When Famous Dave's franchisee John Glockner toured Real Urban BBQ in Chicago, which Famous Dave’s parent BBQ Holdings acquired in 2020, he was very impressed by its line-service model.
"We just see the future as being kind of a smaller type of unit," Glockner, co-owner of franchise group DTSG, said.
DTSG, which operates three Famous Dave’s locations in North Dakota, South Dakota and Iowa, will open Famous Dave’s first 2,700-square-foot Quick ‘Que restaurant in September.
"We can have the same barbecue fare," Glockner said. "We can do it faster. We can be more efficient and we can provide a quicker experience for guests. We don’t have to compromise and we won’t compromise the quality of food."
The new service model requires less labor than a standard Famous Dave's unit, which will help keep operating costs down, he said. Famous Dave's CEO Jeff Crivello expects the Quick 'Que concept to require 3% to 4% less labor.
"If it proves successful, I would definitely explore the option of opening more of these," Glockner said.
This latest model adds to Famous Dave's growing portfolio of diverse concepts. The franchisor now has everything from ghost kitchens to a 4,000-square-foot, full-service model, a 3,000- -square-foot model and a 2,700-square-foot counter-service model, Crivello said. The company also plans to bring drive-thrus to the Quick 'Que brand as well, Crivello said.

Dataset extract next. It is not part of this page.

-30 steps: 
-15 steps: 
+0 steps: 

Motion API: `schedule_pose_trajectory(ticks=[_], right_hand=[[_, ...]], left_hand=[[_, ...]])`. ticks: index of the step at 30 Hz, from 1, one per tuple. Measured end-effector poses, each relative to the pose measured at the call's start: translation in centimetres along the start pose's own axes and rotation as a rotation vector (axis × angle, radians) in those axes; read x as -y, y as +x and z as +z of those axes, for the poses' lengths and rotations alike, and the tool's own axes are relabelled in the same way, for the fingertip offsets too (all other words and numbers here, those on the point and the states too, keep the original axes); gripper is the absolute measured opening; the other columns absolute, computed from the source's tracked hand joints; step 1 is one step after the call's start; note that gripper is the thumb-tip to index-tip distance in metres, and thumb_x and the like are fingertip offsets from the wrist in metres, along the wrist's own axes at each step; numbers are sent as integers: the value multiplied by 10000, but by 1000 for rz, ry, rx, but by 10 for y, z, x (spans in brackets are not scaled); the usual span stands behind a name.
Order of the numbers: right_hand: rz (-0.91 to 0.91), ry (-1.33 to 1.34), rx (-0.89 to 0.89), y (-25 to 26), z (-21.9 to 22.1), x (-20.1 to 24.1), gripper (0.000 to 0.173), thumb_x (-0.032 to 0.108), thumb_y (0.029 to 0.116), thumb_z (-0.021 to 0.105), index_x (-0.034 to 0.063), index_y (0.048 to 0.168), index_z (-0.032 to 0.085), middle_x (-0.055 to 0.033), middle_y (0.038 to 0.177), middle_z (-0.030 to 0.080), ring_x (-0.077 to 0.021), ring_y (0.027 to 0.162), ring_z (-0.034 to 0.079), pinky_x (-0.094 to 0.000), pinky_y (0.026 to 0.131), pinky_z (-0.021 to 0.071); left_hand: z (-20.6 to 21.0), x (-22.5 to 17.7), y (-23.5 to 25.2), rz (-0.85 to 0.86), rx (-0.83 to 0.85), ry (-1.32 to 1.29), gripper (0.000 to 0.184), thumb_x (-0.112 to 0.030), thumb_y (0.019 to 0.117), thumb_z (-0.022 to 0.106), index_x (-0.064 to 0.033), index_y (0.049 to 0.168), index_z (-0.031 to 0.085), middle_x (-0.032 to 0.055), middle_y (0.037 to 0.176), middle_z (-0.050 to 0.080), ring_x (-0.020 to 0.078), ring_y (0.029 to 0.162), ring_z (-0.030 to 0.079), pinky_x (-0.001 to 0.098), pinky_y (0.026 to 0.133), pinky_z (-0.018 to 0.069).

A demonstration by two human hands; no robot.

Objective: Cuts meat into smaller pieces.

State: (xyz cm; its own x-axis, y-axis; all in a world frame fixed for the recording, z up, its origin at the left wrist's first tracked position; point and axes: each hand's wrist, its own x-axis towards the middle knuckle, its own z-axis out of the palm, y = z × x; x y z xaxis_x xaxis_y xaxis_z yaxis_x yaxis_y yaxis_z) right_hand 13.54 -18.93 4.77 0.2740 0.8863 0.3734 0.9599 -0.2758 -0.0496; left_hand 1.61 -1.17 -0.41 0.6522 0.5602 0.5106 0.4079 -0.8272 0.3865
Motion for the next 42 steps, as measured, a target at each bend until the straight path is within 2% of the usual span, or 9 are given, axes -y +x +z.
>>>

"Our goal is to sell as much barbecue from as many locations as possible," Crivello said. "Having more than one prototype or model is very helpful in that goal."
These diverse models will help benefit Famous Dave's sales, which posted a 20.6% decline in same-store sales during the first nine months of 2020. However, casual dining chains like Famous Dave’s were exploring different prototypes pre-pandemic, when traffic and sales were already slipping.
The COVID-19 crisis appears to have accelerated plans for new formats across the full-service segment, which experienced high double-digit declines in dine-in sales. Cracker Barrel, which posted a 22% drop in comparable restaurant sales during its fiscal Q2 2021, bought fast casual chain Maple Street Biscuit Company in 2019, and continues to grow its footprint. Hooters is franchising its fast casual concept Hoots Wings, which signed its first agreement with a franchisee in February.
Developing a diverse portfolio
While Famous Dave's has several paths to growth, Crivello said one channel that has significant opportunity now is vacant restaurant space with the kitchen infrastructure the company needs. Reconfiguring this kind of real estate allows the company to launch a restaurant much more quickly than doing a ground-up development, which can take 12 to 18 months, he said. Depending on the configuration of the space, the savings could be significant, Crivello said. If both the hood and line are in the correct spots in the kitchen, they could be converted to a Quick 'Que for $300,000 to $500,000, for example, Crivello said.
Crivello expects the average Quick 'Que concept to cost about $600,000 to $1.2 million to build, about half the cost of a 6,000-square-foot full-service Famous Dave's location. After the shell of the restaurants is built, the Quick 'Que interiors will take about three to four months to complete.
"We now have a model that if you want to renovate a second-gen drive-thru that went out of business, we have the ability to do that," Crivello said.
For this year, the company plans to have three Quick 'Que models, plus one or two Famous Dave's drive-thrus, Crivello said.
The company's first Famous Dave’s drive-thru will be a conversion that will be a franchisee unit, Crivello said, and corporate is also working on a drive-thru prototype that would be a new build.
Quick-service model brings new opportunities
Quick 'Que will have a similar menu to Famous Dave's, but with fewer items and products that are very high in the product mix, Crivello said.
This model could be particularly beneficial for the lunch daypart, when diners may be looking for a meal on the go. The restaurant will allow for catering and takeout as well, Glockner said.
"I think the quick-service model is becoming more popular, much more efficient for both the restaurant and for the guests," Glockner said.
Other franchisees will have access to this model, Crivello said. The line-service concept has been proven viable as part of 10-year-old Real Urban, Crivello said.
"We know that there's a track record," Crivello said. "There's a history. There's a lot of evolution and learnings that have happened there."
Famous Dave's has so many prototypes that operators can visit before they decide which option they would like to pursue, Crivello said.
"It's exciting that there’s many different options. We're not just stuck with one full-service large concept," Glockner said. "There's a lot of ways that Dave's is really progressively looking to the future of restaurants and it is exciting to be a part of that."